If you’ve never peeled a pomegranate, it’s quite the adventure. The outer shell/peel is pretty thick; I usually just cut the whole thing in half with a knife. The actual fruit is a small bit of pulp that surrounds the hundreds of seeds individually. The seeds are all clumped together and dispersed throughout the fruit, with the clumps of seeds separated by thin peel membranes. So to get the seeds out, you have to sit there and break the fruit apart and pop them into a bowl. It’s a long, tedious process, unlike eating an apple or banana.
Cute little bugger, no? No, More like DELICIOUS LITTLE BUGGER!

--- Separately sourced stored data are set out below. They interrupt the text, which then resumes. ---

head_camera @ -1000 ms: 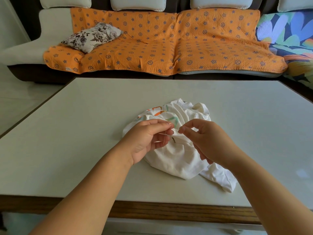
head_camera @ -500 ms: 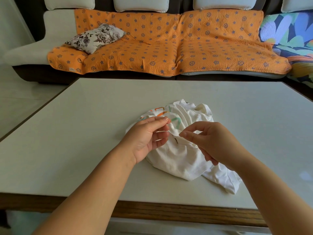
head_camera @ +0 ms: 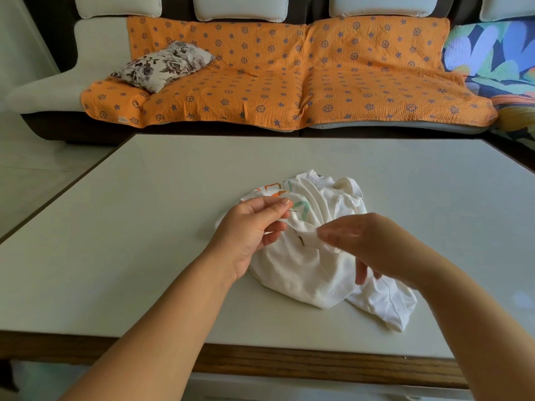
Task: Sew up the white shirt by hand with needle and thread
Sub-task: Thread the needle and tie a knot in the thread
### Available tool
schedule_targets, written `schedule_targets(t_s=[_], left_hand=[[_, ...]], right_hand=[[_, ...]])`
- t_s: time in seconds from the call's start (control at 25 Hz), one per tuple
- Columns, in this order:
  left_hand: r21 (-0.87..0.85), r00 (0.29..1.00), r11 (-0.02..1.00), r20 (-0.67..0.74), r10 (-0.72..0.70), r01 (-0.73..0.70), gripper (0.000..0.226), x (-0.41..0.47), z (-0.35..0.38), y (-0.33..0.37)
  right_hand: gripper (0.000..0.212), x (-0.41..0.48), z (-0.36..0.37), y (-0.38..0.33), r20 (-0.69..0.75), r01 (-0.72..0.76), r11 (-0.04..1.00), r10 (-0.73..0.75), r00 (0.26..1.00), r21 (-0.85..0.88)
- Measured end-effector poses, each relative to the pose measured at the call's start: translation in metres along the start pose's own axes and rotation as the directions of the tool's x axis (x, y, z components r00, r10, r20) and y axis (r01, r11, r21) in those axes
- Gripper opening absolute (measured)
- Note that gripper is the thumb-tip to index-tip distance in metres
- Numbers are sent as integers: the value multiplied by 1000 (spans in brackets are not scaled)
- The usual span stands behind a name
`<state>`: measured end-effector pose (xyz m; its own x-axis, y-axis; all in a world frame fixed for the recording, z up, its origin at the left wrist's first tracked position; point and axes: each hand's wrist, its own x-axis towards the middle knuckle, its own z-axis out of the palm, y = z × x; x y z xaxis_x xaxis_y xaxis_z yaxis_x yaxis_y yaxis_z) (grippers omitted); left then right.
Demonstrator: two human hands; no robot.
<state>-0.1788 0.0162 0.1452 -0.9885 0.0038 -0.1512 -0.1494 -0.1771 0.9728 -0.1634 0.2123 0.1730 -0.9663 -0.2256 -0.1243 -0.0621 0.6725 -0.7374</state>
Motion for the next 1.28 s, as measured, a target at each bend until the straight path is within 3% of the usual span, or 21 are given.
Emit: schedule_targets(t_s=[0.04,0.12,0.32,0.44,0.8,1.04,1.28], left_hand=[[30,1000,999,-1,14,-14,6,0,0,0],[84,999,996,-1,39,-39,6,0,0,-1],[141,998,988,19,66,-68,6,-2,3,-2],[158,996,984,32,80,-84,8,-3,4,-2],[208,976,954,84,201,-215,12,-5,5,-2],[258,973,938,88,214,-230,14,-8,4,-2],[274,967,931,153,204,-240,14,-6,0,1]], right_hand=[[16,1,-4,1,-119,8,999,-13,993,-35],[16,3,-8,0,-295,50,997,-32,955,53],[20,5,25,-19,-45,38,899,-20,999,437],[21,12,33,-15,-59,58,827,-30,998,560],[16,14,38,-12,-75,40,827,3,997,560],[26,11,39,-13,-97,33,825,27,995,564],[22,11,37,-11,-115,13,850,55,992,526]])
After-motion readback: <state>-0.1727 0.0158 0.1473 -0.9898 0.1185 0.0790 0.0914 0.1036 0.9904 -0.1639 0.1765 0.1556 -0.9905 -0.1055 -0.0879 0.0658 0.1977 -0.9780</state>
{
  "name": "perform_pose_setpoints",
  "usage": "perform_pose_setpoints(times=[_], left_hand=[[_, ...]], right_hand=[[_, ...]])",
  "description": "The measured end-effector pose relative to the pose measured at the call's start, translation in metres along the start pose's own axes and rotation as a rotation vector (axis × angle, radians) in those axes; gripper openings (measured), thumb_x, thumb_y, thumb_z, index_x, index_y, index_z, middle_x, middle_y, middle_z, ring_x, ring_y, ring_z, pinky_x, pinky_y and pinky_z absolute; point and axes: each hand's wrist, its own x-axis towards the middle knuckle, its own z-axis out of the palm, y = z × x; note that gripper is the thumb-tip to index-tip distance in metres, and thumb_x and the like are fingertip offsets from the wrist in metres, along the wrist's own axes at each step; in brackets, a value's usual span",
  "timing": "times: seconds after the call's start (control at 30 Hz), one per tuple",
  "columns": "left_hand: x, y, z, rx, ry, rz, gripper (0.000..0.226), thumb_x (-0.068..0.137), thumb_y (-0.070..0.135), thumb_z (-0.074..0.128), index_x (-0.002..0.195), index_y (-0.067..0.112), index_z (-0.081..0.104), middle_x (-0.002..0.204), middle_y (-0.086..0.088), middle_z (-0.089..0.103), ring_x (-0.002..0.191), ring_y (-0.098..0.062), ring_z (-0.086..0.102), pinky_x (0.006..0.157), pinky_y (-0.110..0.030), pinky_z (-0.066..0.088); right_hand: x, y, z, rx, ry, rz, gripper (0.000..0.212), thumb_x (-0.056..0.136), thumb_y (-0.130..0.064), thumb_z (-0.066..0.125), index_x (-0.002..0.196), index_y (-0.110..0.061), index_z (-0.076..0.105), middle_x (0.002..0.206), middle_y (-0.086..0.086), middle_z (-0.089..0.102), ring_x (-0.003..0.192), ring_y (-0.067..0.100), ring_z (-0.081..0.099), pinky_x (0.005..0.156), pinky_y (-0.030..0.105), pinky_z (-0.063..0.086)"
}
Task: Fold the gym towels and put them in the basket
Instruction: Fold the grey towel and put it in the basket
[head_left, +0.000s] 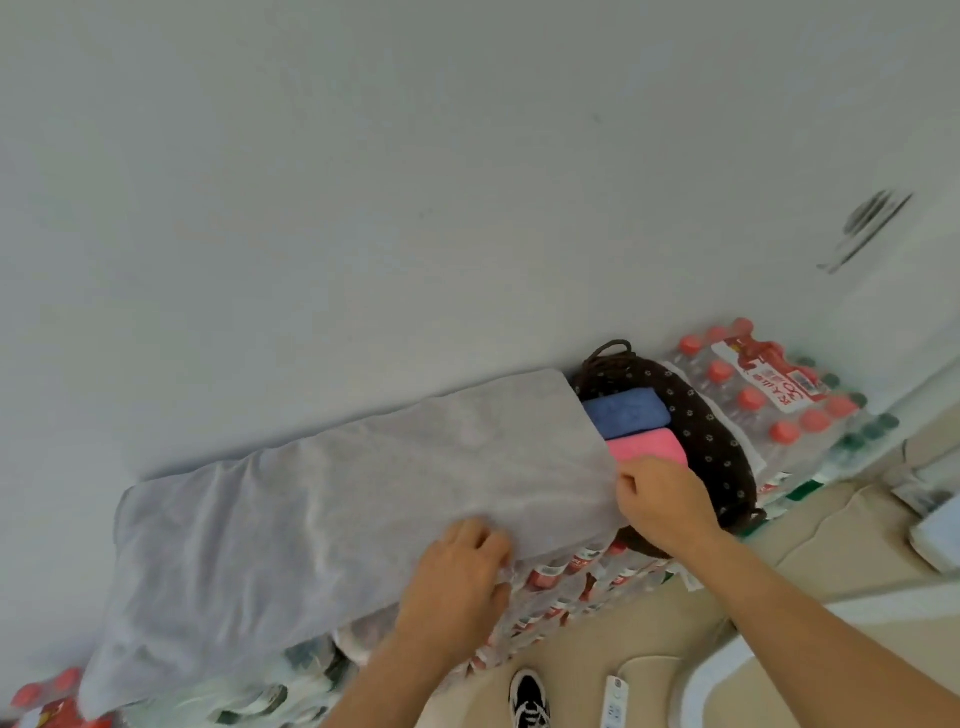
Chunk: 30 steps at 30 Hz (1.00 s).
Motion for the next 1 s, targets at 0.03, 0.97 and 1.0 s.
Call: perform_pose_setpoints(times=[0.03, 0.97, 1.0], left_hand=[[0.010, 0.009, 0.005, 0.017, -0.001, 0.018, 0.020, 0.078, 0.033, 0.056, 0.095, 0.024, 0.050, 0.098, 0.003, 0.050, 0.089, -0.019, 0.052, 0.064, -0.026, 0.037], [0.116, 0.094, 0.044, 0.095, -0.140, 0.204, 0.018, 0.080, 0.042, 0.041, 0.080, 0.024, 0.036, 0.044, 0.004, 0.051, 0.033, -0.012, 0.044, 0.036, -0.017, 0.019], [0.117, 0.095, 0.045, 0.095, -0.158, 0.199, 0.021, 0.081, 0.045, 0.039, 0.081, 0.024, 0.036, 0.045, 0.004, 0.053, 0.034, -0.012, 0.046, 0.038, -0.018, 0.018]], right_hand=[[0.012, 0.000, -0.003, 0.085, 0.025, 0.019, 0.034, 0.087, -0.017, 0.049, 0.054, -0.022, 0.043, 0.053, -0.004, 0.047, 0.050, 0.015, 0.042, 0.049, 0.034, 0.033], [0.180, 0.008, 0.028, 0.776, -0.148, 0.137, 0.012, 0.093, -0.009, 0.047, 0.099, -0.012, 0.056, 0.080, 0.002, 0.058, 0.075, 0.018, 0.054, 0.064, 0.028, 0.042], [0.179, 0.008, 0.029, 0.706, -0.137, 0.124, 0.012, 0.092, -0.010, 0.047, 0.101, -0.012, 0.053, 0.080, 0.002, 0.057, 0.076, 0.020, 0.055, 0.062, 0.029, 0.041]])
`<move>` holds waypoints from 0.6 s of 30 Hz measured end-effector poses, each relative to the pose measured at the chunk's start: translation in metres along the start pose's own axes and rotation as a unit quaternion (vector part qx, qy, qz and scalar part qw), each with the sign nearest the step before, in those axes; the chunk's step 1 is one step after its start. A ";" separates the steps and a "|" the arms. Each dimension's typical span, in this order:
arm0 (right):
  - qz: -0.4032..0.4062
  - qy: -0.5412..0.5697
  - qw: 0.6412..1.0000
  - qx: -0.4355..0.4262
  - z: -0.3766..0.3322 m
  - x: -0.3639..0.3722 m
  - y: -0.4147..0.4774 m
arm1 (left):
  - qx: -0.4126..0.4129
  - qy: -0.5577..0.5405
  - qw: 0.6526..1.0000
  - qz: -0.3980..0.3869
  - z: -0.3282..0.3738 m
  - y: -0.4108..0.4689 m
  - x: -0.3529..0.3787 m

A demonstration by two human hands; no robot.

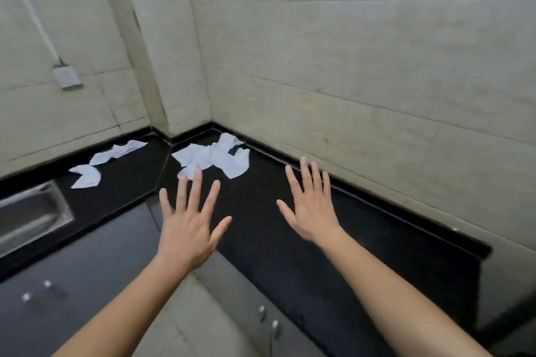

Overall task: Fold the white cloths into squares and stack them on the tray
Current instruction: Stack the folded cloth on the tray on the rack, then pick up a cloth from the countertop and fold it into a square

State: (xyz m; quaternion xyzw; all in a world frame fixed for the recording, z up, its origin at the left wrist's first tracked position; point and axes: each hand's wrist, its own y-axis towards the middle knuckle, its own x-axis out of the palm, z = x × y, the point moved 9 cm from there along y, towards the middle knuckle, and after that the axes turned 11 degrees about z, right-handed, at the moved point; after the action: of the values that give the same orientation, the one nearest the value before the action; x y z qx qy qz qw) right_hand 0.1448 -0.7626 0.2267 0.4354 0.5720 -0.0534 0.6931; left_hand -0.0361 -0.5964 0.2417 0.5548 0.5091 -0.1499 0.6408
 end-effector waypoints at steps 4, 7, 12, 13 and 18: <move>-0.018 0.032 0.997 -0.062 -0.121 0.030 0.028 | -0.073 0.018 0.997 -0.014 -0.107 -0.035 0.006; -0.022 0.052 0.993 -0.101 -0.185 0.047 0.048 | -0.113 0.036 0.992 -0.033 -0.168 -0.049 0.015; -0.041 0.069 0.986 -0.144 -0.253 0.087 0.078 | -0.174 0.049 0.982 -0.053 -0.238 -0.063 0.040; -0.044 0.074 0.985 -0.147 -0.263 0.097 0.086 | -0.181 0.050 0.980 -0.060 -0.250 -0.063 0.047; -0.053 0.097 0.981 -0.159 -0.313 0.162 0.139 | -0.207 0.064 0.972 -0.087 -0.315 -0.041 0.100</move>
State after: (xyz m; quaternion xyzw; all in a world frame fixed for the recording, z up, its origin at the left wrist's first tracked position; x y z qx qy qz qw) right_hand 0.0461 -0.3998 0.1765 0.2918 0.6597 0.0441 0.6911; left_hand -0.1765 -0.3014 0.1792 0.3714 0.6155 -0.0607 0.6925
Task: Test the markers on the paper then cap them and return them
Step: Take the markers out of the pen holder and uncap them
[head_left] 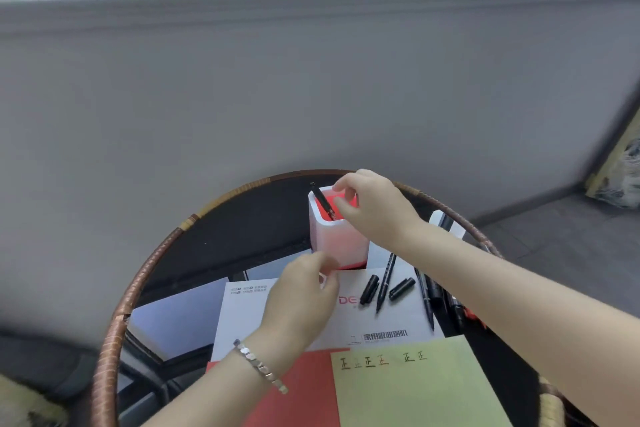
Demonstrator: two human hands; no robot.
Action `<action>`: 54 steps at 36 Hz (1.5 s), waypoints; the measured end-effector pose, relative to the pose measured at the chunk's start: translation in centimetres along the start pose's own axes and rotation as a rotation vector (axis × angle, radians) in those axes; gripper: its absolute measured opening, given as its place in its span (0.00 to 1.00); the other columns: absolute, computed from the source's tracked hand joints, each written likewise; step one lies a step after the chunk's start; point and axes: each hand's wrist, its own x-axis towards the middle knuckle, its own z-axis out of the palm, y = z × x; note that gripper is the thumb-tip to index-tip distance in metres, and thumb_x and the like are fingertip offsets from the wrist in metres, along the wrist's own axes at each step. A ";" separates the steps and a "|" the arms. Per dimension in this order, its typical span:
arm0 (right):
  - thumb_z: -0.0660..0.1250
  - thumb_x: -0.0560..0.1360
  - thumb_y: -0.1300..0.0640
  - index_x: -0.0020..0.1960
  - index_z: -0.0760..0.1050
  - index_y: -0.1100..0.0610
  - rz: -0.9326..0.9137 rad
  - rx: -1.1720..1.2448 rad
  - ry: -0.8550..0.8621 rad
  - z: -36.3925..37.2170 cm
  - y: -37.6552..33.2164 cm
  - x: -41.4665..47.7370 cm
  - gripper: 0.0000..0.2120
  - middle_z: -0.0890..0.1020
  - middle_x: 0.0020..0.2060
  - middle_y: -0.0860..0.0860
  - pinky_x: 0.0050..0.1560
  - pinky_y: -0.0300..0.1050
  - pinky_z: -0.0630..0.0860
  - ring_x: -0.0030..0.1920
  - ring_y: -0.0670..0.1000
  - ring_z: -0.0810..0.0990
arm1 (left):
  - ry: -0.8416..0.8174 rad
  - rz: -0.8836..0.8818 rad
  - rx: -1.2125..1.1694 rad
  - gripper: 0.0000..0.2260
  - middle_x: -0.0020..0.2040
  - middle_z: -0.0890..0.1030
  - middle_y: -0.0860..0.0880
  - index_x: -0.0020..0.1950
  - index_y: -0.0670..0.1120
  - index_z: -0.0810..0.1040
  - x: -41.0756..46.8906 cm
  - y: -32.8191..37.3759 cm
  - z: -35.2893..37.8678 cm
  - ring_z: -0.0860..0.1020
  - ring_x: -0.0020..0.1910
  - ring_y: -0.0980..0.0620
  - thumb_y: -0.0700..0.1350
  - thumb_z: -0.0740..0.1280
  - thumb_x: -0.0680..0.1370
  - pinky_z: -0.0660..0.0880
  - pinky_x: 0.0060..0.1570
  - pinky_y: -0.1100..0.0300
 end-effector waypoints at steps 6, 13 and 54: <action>0.61 0.74 0.55 0.32 0.67 0.55 0.246 -0.270 -0.276 1.5 -1.6 3.3 0.12 0.73 0.30 0.51 0.30 0.40 0.65 0.37 0.57 0.74 | 0.081 0.045 0.006 0.10 0.50 0.75 0.57 0.56 0.50 0.76 -0.6 -0.7 -3.0 0.73 0.52 0.59 0.42 0.59 0.78 0.69 0.49 0.66; 0.60 0.76 0.57 0.41 0.72 0.56 0.240 -0.391 -0.266 2.8 -1.3 4.1 0.06 0.72 0.30 0.50 0.28 0.39 0.61 0.30 0.52 0.71 | 0.118 0.015 -0.001 0.10 0.50 0.77 0.57 0.55 0.51 0.76 -0.2 -1.6 -4.5 0.73 0.50 0.60 0.42 0.59 0.78 0.70 0.46 0.68; 0.65 0.74 0.56 0.33 0.67 0.59 0.454 0.994 0.014 -0.7 0.2 -12.7 0.14 0.65 0.17 0.47 0.22 0.34 0.61 0.19 0.46 0.62 | -0.231 0.276 0.071 0.08 0.49 0.74 0.56 0.55 0.51 0.70 -5.2 3.8 -0.4 0.71 0.46 0.57 0.47 0.53 0.81 0.70 0.47 0.61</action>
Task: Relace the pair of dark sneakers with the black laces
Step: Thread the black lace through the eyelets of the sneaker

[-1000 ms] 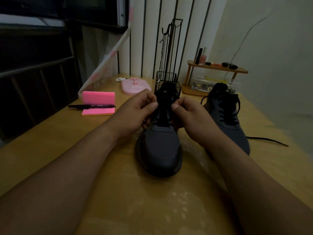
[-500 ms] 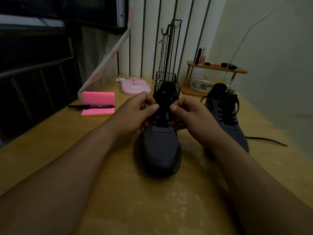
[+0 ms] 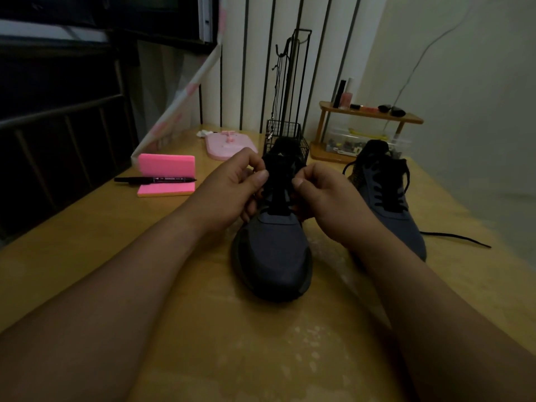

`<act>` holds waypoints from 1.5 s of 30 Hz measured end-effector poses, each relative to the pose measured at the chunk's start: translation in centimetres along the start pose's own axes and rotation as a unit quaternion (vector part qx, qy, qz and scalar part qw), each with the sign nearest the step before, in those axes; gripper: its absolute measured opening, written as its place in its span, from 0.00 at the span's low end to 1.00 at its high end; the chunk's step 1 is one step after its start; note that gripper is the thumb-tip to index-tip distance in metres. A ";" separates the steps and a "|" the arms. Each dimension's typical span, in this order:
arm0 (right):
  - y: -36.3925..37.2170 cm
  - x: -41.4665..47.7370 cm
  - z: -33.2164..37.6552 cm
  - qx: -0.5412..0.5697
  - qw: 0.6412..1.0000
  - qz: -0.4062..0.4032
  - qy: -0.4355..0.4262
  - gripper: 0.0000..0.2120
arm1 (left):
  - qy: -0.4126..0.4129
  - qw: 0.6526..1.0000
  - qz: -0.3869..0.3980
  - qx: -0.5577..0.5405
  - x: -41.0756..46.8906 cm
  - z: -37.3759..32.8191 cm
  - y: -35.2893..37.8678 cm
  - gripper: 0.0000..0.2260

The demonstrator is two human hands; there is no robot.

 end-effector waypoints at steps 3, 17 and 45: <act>0.1 0.0 0.5 -0.143 0.984 -0.047 -0.101 0.05 | 0.001 1.000 -0.003 0.002 0.0 0.0 0.1 0.04; 0.3 0.1 -0.1 -0.057 0.994 -0.061 -0.066 0.05 | -0.003 1.000 -0.001 0.001 -0.1 -0.2 0.1 0.02; -0.1 -0.5 1.2 -0.096 0.994 0.009 0.055 0.13 | -0.095 0.982 0.014 0.160 -0.9 -2.0 0.0 0.13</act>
Point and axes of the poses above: each hand's wrist, its own x-axis towards the middle knuckle, its own y-axis out of the palm, z = x × y, the point moved 3 cm from there along x, towards the middle knuckle, and after that the axes turned 8 degrees about -z, right-handed, at the moved point
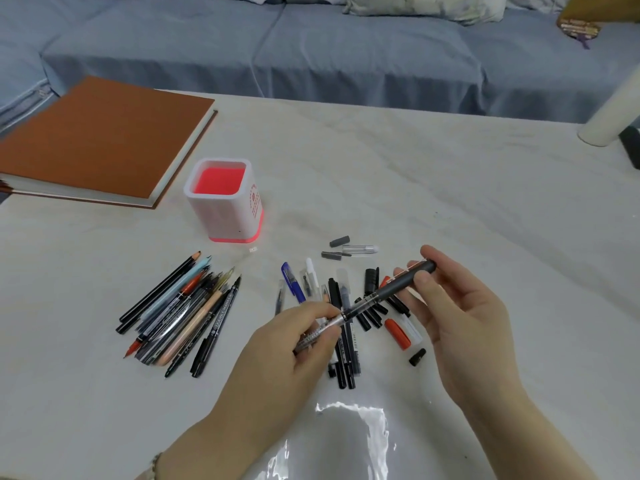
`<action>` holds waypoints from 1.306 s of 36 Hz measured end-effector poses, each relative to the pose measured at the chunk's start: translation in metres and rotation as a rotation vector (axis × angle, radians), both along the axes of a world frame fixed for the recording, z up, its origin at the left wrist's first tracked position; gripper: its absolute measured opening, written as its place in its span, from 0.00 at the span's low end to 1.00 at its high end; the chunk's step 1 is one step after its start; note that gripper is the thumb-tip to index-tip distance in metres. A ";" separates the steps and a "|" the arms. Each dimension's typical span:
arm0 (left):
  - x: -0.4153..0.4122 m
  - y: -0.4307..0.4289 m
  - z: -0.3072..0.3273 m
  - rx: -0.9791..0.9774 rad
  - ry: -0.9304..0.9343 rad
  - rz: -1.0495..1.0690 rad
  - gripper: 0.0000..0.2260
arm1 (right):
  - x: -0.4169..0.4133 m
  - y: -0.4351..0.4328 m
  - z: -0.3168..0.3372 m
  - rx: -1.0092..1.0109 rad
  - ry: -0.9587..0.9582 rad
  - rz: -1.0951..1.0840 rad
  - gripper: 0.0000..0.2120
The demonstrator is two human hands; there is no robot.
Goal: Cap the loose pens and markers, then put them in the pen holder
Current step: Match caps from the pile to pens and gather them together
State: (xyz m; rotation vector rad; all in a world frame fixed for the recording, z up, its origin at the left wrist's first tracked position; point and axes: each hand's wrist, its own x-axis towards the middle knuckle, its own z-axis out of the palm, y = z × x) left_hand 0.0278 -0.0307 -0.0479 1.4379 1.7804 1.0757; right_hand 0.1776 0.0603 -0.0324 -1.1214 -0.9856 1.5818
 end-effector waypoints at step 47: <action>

I learned some time ago that according to Rabbinic tradition, the pomegranate was the so-called ‘forbidden fruit’ in the Garden of Eden. I was raised thinking it was an apple, and then wondering if that meant I should not want the doctor to stay away and why my parents always insisted I eat them. I was quite sure that broccoli was the devil’s fruit in any case.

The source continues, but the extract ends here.